Zitat von
Anton T
Also nochmal für die Langsamen unter uns: Die Auffanggesellschaft soll die 11.000 ehemaligen Schleckerleute u.U. weiterbilden und diesen Menschen helfen, neue, gute Jobs ANDERSWO, nicht bei Schlecker zu finden. Sie soll den 11.000 überwiegend Frauen die Existenzangst nehmen. Nicht Schlecker soll geholfen werden, nicht die Jobs dort erhalten werden, weil die ohnehin schon futsch sind, sondern den arbeitslosen Frauen.
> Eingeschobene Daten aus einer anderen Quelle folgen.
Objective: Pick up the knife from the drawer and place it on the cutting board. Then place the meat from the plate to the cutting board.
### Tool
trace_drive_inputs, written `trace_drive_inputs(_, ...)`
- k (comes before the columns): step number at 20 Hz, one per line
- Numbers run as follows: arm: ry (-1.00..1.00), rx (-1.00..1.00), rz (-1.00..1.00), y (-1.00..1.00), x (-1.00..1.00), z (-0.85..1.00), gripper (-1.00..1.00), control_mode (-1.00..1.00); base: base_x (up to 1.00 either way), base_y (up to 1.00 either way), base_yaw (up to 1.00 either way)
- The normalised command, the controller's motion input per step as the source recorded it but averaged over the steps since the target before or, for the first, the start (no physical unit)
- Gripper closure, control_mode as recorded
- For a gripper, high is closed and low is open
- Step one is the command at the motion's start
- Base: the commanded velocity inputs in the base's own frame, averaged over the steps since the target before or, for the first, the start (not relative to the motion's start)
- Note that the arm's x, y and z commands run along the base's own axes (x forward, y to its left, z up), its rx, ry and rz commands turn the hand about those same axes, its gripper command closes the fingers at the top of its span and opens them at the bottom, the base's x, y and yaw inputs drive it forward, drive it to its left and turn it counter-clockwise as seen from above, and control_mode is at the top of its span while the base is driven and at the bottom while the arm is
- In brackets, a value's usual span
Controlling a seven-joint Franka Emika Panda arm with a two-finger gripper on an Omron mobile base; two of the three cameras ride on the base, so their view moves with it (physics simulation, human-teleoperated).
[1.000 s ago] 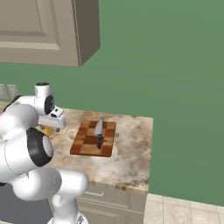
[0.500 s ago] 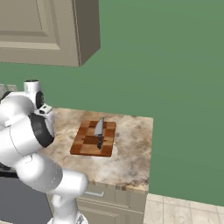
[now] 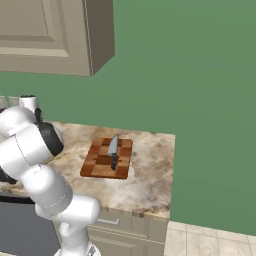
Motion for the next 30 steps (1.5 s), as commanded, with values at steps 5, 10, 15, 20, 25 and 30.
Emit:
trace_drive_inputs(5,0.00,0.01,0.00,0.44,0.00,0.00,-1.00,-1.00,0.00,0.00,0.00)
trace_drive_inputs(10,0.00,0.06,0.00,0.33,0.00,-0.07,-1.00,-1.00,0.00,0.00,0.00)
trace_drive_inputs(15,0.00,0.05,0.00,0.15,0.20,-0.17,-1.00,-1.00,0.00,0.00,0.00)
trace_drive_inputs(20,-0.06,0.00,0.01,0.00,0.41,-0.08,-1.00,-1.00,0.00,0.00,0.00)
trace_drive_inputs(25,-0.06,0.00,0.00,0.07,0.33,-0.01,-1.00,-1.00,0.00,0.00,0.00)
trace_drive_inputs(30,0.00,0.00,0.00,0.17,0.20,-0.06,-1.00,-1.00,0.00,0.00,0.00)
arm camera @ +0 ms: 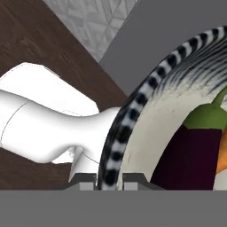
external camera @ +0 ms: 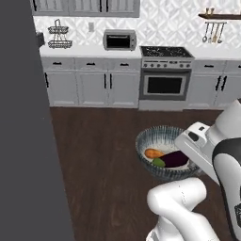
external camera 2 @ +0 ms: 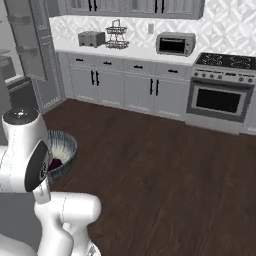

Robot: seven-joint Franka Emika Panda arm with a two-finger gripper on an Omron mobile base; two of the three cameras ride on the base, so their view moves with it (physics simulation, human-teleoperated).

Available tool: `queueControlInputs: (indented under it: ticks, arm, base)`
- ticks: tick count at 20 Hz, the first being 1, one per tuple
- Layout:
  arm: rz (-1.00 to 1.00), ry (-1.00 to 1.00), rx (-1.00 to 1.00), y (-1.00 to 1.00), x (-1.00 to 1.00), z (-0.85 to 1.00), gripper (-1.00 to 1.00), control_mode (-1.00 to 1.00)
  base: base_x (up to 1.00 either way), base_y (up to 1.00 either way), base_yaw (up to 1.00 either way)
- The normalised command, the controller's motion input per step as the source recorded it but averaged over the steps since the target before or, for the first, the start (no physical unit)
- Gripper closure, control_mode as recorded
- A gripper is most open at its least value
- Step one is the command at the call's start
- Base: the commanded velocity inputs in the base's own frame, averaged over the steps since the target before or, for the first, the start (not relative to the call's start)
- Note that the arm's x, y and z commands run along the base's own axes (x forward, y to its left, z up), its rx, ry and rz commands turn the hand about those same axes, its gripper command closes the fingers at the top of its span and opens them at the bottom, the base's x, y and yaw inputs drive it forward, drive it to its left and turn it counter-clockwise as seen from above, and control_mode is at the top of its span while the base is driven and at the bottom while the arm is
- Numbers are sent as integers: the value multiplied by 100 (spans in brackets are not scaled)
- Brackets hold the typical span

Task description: Pick the chicken drumstick and eggplant from their plates and place them in the bowl. Then put the bowl in the fridge.

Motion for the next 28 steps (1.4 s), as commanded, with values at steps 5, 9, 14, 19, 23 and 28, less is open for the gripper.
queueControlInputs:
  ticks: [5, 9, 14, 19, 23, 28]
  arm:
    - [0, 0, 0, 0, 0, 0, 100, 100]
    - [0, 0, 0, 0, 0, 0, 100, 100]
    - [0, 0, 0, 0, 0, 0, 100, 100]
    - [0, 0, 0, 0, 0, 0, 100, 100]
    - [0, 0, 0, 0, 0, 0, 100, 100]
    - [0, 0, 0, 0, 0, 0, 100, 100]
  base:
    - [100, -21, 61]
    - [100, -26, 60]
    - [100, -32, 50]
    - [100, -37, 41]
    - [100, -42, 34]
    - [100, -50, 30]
Die Auffanggesellschaft soll Kündigungsklagen der 11.000 verhindern, so daß künftige Investoren bei Schlecker nicht abgeschreckt werden und wenigstens die verbliebenen Jobs erhalten bleiben. Ginge es um 11.000 arbeitslose Apotheker, Hoteliers oder Steuerberater, so würde uns die FDP mit ihrem pseudoordnungspolitischen Geschwätz verschonen. Aber es geht um 11.000 Nicht-FDP-Wählerinnen, deshalb profilieren sich die seelenlosen Robotniks von der FDP auf dem Rücken dieser Frauen und hoffen, daß die maulende und abtrünnige Klientel zurückkehrt, was auch der Fall ist. Das ist Wahlkampf der allerbilligsten Art, von dem sich nur der wohlsituierte Pöbel angesprochen fühlt. Aber genau der ist ja zu großem Teil FDP-Elektorat.